We have a couple of CP5600 operating in different locations with very similar configurations. The load is about the same. Each is running r80.10 - T189.
Location B is stable and running without issues, but Location A we have to reboot about once every 45 days due to memory issues. Whatever is happening, affects the dataplane.
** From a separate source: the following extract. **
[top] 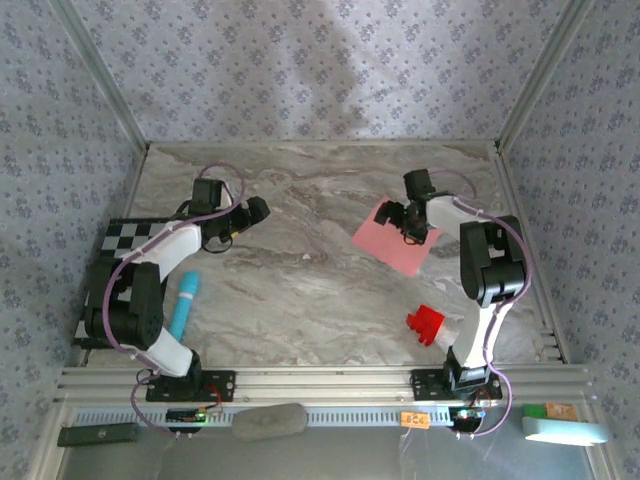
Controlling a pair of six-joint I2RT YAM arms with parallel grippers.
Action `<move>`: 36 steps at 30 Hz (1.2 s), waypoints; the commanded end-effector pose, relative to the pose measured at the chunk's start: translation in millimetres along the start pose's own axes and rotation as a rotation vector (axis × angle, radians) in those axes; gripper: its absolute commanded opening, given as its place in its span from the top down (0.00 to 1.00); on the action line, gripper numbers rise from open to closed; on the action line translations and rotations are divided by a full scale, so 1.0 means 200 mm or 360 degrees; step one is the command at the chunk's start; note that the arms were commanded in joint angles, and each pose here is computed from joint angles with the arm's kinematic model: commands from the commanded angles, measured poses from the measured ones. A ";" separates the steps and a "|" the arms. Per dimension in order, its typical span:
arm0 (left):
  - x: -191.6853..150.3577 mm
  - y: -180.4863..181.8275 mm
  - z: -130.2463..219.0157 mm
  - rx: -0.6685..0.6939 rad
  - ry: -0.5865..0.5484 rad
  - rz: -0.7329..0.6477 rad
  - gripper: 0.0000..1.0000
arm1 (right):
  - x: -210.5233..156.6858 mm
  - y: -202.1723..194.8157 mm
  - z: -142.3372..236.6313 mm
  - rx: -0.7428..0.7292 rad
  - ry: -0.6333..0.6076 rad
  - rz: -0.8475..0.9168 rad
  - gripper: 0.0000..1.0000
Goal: Fold a paper plane with a square sheet of paper (pick it up from the middle)
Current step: Move the square sheet of paper to the center of the table, then first fold the square sheet of paper in half at the center of the table.
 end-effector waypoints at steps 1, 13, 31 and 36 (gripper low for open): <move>0.02 -0.06 0.02 0.0003 -0.0024 -0.0011 0.00 | -0.18 0.06 -0.08 -0.0058 0.0197 -0.0055 0.06; 0.02 -0.05 0.02 0.0101 0.0024 0.0021 0.00 | -0.72 0.61 -0.17 0.0293 0.0578 0.0344 0.17; -0.35 -0.40 -0.12 0.0553 0.0530 -0.0498 0.00 | -0.22 0.11 0.38 0.0167 -0.0099 0.0076 0.00; -0.50 -0.54 -0.25 0.0641 0.0645 -0.0647 0.02 | -0.19 0.00 0.38 0.0086 -0.0145 0.0032 0.00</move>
Point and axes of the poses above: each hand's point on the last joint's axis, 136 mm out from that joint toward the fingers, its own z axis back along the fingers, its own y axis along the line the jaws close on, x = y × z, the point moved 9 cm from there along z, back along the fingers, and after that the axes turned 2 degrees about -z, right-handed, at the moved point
IE, Fw stops forwarding packets.
This is the memory output for location A:
System Capacity Summary:
Memory used: 77% (4455 MB out of 5731 MB) - below watermark
Concurrent Connections: 10410 (Unlimited)
Aggressive Aging is enabled, not active
Hash kernel memory (hmem) statistics:
Total memory allocated: 3737321472 bytes in 912432 (4096 bytes) blocks using 14 pools
Initial memory allocated: 599785472 bytes (Hash memory extended by 3137536000 bytes) - 3.1GB?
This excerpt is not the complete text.